Art & Glamour

Film Talk

The Lion King

Published : 01 Aug 2019 05:05 PM | Updated : 07 Sep 2020 05:09 PM

Neil Soans

Based on the animated film in 1994, 'The Lion King' is the story of how the life of a young lion changes after his father is murdered.

To say this live-action film is a computer-animated remake of 1994’s animated classic doesn’t quite justify its visual impact. The technical advancement in computer animation is on full display here, and it’s genuinely staggering to experience. There are moments when you will wonder if you're watching a wildlife documentary, albeit with one big difference. It’s all scripted with a story you’re familiar with, especially if you’ve watched the 1994 version. So, you already know how this all plays out, and there are virtually no surprises at all. The performances feel somewhat restricted by the realistic portrayal of animals in this version, as it leaves very little room to emote besides the voice work.

This is where things get really tricky, despite having an immensely talented voice cast. Both Donald Glover and Beyoncé Knowles have the singing credentials, and while Glover adds some charisma to Simba, Nala doesn’t get much to speak of. Still, their relationship is charming in parts. Chiwetel Ejiofor certainly does more to make Scar menacing, and perhaps just enough to remember him as a formidable villain. The most enjoyable characters are Pumbaa and Timon, voiced by Seth Rogen and Billy Eichner respectively. They lighten up the proceedings and bring some much-needed personality with the adorable warthog and meerkat combination. A spin-off featuring Simba, Pumbaa and Timon would be well-received and arguably far more entertaining. As he did in the original, James Earl Jones plays Mufasa once again to bring home the nostalgic factor.

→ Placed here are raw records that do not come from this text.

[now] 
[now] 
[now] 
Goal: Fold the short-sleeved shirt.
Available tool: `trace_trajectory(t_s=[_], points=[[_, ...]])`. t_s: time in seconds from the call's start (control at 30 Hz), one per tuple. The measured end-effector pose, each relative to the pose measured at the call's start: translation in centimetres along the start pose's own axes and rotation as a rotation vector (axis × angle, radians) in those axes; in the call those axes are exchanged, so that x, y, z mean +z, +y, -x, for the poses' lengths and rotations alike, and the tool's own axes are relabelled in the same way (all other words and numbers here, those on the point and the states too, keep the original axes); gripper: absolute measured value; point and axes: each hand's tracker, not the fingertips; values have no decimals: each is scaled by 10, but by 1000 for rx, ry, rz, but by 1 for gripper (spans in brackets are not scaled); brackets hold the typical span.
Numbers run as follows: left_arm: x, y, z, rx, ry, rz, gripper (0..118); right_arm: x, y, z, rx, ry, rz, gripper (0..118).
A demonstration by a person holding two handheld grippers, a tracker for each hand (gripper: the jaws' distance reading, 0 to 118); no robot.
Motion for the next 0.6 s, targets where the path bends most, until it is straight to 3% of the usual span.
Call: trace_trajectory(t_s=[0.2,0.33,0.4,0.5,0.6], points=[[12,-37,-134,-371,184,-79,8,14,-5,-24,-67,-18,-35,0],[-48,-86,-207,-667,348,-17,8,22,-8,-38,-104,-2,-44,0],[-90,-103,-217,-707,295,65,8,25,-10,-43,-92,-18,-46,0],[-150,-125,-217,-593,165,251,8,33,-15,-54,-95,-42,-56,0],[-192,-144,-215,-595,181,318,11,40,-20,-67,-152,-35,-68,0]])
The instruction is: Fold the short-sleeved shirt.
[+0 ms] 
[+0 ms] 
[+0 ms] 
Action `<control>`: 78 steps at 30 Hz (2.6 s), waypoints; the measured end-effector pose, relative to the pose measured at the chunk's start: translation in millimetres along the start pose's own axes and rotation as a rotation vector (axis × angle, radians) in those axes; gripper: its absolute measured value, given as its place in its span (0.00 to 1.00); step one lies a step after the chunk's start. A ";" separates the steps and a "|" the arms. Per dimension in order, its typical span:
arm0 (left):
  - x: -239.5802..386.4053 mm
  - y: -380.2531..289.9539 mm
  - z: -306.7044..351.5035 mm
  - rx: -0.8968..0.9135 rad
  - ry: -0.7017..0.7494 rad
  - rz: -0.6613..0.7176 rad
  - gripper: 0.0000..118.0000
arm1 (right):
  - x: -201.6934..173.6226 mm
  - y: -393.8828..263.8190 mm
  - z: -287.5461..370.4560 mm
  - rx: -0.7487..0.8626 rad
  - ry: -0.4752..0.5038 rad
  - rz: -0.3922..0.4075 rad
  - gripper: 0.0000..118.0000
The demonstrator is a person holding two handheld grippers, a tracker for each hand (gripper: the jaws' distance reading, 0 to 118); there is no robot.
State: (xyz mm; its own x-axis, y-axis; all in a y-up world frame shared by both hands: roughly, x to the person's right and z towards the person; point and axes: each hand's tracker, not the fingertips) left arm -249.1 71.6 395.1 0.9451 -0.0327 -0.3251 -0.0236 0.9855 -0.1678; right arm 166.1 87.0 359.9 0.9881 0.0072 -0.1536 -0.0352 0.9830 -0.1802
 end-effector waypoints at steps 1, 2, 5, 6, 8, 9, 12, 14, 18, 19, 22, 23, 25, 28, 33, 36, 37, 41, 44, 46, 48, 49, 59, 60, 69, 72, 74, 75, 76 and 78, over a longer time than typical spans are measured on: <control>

But there's only so much mileage you can get on nostalgia. ‘The Lion King’ is a shot-by-shot, track-by-track remake which highlights the challenge with the onslaught of live-action re-creations. Is it preferable to stick to the source material, or does it make sense to change it up for current audiences? Jon Favreau prefers to play it safe here, and although that may leave an impression on new audiences, those who have grown up on the animated classic might struggle to find their childhood sentiments revived. Nevertheless, watching this family-favourite come to life will trigger enough awe-inspiring moments thanks to its visual achievements, and that itself warrants a trip to your nearest 3D screen.